EXERCISE
Copy the entire listing, down to the final line, exactly.

MATERIAL FOR THIS EXERCISE
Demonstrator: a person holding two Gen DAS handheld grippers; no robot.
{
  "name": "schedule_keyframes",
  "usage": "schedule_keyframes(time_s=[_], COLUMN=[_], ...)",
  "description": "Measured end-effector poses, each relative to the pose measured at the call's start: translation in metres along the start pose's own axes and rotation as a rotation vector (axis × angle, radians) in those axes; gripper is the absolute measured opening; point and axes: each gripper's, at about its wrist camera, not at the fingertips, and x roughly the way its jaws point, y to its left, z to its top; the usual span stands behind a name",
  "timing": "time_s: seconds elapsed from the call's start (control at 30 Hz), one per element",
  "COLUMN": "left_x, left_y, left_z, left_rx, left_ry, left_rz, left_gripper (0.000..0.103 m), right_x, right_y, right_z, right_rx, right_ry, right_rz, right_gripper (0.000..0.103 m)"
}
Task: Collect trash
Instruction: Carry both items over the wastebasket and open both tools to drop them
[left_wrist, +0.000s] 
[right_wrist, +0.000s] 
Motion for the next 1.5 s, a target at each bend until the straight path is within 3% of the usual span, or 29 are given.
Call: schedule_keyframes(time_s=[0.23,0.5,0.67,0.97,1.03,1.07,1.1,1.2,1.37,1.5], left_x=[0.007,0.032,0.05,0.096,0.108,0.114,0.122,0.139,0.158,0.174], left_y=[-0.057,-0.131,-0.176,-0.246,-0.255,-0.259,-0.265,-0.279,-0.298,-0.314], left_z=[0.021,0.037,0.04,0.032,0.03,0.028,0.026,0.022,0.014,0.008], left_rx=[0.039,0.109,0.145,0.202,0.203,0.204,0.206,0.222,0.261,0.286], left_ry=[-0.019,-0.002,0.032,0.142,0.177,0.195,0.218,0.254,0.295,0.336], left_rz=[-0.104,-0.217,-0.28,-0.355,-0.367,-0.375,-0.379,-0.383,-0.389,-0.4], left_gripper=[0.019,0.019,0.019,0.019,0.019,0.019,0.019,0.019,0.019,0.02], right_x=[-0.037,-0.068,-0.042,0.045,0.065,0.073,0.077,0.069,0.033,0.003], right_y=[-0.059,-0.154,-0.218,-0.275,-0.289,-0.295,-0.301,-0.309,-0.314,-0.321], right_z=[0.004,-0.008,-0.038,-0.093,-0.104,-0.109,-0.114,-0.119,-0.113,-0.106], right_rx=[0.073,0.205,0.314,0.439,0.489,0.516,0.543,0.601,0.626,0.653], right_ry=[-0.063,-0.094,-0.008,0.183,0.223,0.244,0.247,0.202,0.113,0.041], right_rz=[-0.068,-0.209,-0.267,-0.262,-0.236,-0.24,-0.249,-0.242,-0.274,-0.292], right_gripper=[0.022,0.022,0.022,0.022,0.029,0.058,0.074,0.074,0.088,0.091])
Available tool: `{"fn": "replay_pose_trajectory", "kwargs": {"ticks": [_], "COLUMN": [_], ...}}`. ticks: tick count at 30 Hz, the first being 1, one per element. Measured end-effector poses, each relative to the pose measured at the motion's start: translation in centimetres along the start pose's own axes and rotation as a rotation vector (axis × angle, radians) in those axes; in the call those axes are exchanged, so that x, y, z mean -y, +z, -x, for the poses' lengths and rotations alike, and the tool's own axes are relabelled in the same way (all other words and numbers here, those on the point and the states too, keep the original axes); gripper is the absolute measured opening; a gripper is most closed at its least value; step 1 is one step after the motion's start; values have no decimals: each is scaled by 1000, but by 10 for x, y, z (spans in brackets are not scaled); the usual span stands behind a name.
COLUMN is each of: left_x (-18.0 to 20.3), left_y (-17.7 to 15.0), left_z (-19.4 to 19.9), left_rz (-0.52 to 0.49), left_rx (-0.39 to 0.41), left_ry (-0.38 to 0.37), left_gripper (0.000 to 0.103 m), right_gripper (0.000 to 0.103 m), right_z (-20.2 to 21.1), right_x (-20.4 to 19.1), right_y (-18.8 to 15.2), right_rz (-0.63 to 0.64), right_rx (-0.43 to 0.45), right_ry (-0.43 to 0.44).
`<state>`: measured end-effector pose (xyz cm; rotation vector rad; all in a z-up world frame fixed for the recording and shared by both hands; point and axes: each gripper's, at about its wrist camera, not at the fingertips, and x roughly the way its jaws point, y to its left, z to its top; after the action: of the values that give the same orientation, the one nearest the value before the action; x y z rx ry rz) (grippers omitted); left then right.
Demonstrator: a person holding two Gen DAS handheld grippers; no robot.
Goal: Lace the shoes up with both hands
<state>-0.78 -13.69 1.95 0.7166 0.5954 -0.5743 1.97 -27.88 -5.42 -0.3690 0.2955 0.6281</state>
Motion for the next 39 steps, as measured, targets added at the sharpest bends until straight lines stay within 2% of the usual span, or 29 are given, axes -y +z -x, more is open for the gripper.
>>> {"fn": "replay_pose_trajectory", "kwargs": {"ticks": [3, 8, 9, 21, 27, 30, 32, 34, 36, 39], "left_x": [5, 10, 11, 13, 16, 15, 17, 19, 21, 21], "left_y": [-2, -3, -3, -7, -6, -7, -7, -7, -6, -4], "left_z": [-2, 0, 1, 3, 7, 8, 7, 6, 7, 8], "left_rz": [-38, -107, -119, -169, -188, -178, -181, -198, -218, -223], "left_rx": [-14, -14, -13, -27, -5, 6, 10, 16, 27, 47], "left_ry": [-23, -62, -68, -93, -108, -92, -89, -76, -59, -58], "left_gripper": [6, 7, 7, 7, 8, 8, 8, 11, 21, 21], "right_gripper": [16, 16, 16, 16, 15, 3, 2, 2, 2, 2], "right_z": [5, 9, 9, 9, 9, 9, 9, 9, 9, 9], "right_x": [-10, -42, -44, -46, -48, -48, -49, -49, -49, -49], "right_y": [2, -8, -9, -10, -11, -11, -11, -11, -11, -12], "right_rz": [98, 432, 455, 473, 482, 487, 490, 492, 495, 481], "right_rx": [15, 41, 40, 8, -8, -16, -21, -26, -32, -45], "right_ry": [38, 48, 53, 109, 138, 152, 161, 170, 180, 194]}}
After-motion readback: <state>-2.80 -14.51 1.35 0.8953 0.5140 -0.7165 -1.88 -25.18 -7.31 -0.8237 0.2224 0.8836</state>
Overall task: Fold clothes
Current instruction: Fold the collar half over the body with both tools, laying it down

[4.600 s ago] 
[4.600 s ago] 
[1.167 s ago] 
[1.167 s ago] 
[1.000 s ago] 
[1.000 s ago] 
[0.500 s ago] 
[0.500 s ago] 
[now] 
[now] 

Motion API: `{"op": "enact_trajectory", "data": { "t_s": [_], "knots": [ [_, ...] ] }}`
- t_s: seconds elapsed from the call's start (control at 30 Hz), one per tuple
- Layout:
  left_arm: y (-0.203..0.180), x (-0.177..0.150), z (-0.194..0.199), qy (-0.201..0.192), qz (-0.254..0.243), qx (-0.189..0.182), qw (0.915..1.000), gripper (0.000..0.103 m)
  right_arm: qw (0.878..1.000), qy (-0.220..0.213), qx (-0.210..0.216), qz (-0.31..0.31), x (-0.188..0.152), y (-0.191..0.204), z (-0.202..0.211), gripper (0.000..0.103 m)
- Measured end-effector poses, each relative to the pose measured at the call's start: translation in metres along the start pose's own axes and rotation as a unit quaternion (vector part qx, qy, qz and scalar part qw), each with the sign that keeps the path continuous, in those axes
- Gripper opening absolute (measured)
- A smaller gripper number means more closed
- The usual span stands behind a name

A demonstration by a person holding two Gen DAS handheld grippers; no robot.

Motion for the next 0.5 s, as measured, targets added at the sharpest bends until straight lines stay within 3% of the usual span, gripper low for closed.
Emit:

OUTPUT FOR THIS EXERCISE
Demonstrator: a person holding two Gen DAS handheld grippers; no robot.
{
  "name": "schedule_keyframes",
  "usage": "schedule_keyframes(time_s=[_], COLUMN=[_], ...)",
  "description": "Measured end-effector poses, each relative to the pose measured at the call's start: translation in metres along the start pose's own axes and rotation as a rotation vector (axis × angle, radians) in those axes; gripper is the absolute measured opening; point and axes: each gripper's, at about its wrist camera, not at the fingertips, and x roughly the way its jaws point, y to its left, z to its top; the usual span stands behind a name",
  "timing": "time_s: seconds elapsed from the call's start (control at 30 Hz), one per element",
  "COLUMN": "left_x, left_y, left_z, left_rx, left_ry, left_rz, left_gripper (0.000..0.103 m), right_x, right_y, right_z, right_rx, right_ry, right_rz, right_gripper (0.000..0.103 m)"
}
Task: Collect trash
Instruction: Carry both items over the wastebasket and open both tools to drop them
[left_wrist, +0.000s] 
[right_wrist, +0.000s] 
Motion for the next 1.5 s, a target at each bend until the straight path is within 3% of the usual span, or 29 are given.
Call: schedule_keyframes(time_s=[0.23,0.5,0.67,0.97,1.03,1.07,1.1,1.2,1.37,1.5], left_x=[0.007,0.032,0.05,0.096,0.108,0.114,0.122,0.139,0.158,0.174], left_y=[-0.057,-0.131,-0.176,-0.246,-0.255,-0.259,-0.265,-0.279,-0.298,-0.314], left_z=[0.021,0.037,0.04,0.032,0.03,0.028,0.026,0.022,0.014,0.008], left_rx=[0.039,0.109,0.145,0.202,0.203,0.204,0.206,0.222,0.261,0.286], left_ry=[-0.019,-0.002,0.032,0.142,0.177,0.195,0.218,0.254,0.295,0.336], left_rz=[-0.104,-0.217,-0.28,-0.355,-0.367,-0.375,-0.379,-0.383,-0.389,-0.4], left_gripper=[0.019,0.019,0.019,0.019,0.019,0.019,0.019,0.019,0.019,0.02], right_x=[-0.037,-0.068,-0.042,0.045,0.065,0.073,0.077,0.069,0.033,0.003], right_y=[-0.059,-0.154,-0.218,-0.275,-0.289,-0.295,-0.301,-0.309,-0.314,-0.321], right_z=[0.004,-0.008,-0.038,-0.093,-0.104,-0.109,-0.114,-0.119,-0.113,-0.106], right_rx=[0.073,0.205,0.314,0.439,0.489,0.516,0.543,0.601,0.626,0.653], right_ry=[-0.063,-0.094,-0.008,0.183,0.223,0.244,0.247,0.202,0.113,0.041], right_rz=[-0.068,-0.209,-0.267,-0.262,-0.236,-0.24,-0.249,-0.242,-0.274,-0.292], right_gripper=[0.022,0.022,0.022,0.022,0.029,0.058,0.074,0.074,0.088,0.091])
Available tool: `{"fn": "replay_pose_trajectory", "kwargs": {"ticks": [_], "COLUMN": [_], ...}}`. ticks: tick count at 30 Hz, the first being 1, one per element. Measured end-effector poses, each relative to the pose measured at the motion's start: translation in centimetres along the start pose's own axes and rotation as a rotation vector (axis × angle, radians) in those axes; in the call those axes are exchanged, so that x, y, z mean -y, +z, -x, for the poses' lengths and rotations alike, and the tool's own axes are relabelled in the same way (all other words and numbers here, those on the point and the states too, keep the original axes); gripper is the absolute measured opening; a gripper is most closed at its least value; step 1 is one step after the motion's start; values have no decimals: each is scaled by 1000, but by 10 for x, y, z (spans in brackets are not scaled); the usual span stands behind a name.
COLUMN is each of: left_x (-18.0 to 20.3), left_y (-17.7 to 15.0), left_z (-19.4 to 19.9), left_rz (-0.52 to 0.49), left_rx (-0.39 to 0.41), left_ry (-0.38 to 0.37), left_gripper (0.000 to 0.103 m), right_gripper (0.000 to 0.103 m), right_z (-20.2 to 21.1), right_x (-20.4 to 19.1), right_y (-18.8 to 15.2), right_rz (-0.63 to 0.64), right_rx (-0.43 to 0.45), right_ry (-0.43 to 0.44).
`<state>`: measured end-effector pose (xyz cm; rotation vector rad; all in a z-up world frame fixed for the recording and shared by both hands; point and axes: each gripper's, at about its wrist camera, not at the fingertips, and x roughly the way its jaws point, y to its left, z to its top; after the action: of the values that give the same orientation, the one nearest the value before the action; x y z rx ry rz) (grippers omitted); left then right.
Demonstrator: a person holding two Gen DAS handheld grippers; no robot.
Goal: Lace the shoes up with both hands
<state>-0.78 -13.69 1.95 0.7166 0.5954 -0.5743 1.97 -27.88 -5.42 -0.3690 0.2955 0.6281</state>
Motion for the next 39 steps, as measured, targets added at the sharpest bends until straight lines stay within 2% of the usual span, or 29 are given, axes -y +z -x, more is open for the gripper.
>>> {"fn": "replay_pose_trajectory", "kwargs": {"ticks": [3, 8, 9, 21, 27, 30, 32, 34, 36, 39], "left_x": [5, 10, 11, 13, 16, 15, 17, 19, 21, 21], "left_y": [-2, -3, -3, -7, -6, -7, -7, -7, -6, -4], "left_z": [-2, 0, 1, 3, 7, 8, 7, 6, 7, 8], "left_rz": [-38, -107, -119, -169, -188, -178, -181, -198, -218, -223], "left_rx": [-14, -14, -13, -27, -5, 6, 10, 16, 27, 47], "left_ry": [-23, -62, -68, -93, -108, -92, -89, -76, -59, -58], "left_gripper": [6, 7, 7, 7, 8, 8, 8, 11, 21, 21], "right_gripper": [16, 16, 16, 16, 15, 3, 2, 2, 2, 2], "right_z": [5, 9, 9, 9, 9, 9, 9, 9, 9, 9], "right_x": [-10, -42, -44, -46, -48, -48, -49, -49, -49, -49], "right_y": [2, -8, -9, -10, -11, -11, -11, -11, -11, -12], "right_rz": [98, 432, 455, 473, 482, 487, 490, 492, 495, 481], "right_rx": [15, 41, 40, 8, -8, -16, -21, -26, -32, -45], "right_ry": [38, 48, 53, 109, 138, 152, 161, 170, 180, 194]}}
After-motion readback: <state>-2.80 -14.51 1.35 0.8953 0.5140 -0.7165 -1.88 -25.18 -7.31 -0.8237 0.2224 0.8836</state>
Overall task: Fold clothes
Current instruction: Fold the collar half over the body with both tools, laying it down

[4.600 s ago] 
[4.600 s ago] 
[1.167 s ago] 
[1.167 s ago] 
[1.000 s ago] 
[1.000 s ago] 
[0.500 s ago] 
[0.500 s ago] 
[now] 
[now] 

Motion API: `{"op": "enact_trajectory", "data": { "t_s": [_], "knots": [ [_, ...] ] }}`
- t_s: seconds elapsed from the call's start (control at 30 Hz), one per tuple
- Layout:
  left_arm: y (-0.203..0.180), x (-0.177..0.150), z (-0.194..0.199), qy (-0.201..0.192), qz (-0.254..0.243), qx (-0.189..0.182), qw (0.915..1.000), gripper (0.000..0.103 m)
  right_arm: qw (0.878..1.000), qy (-0.220..0.213), qx (-0.210..0.216), qz (-0.31..0.31), x (-0.188..0.152), y (-0.191..0.204), z (-0.202..0.211), gripper (0.000..0.103 m)
- Measured end-effector poses, each relative to the pose measured at the call's start: translation in metres along the start pose's own axes and rotation as a unit quaternion (vector part qx, qy, qz and scalar part qw), each with the sign that keeps the path continuous, in those axes
- Gripper opening absolute (measured)
- A smaller gripper number means more closed
- The usual span stands behind a name

A demonstration by a person holding two Gen DAS handheld grippers; no robot.

Motion for the next 0.5 s, as measured, targets added at the sharpest bends until straight lines stay within 3% of the usual span, gripper low for closed.
Emit:

The exercise requires nothing more than what has been given.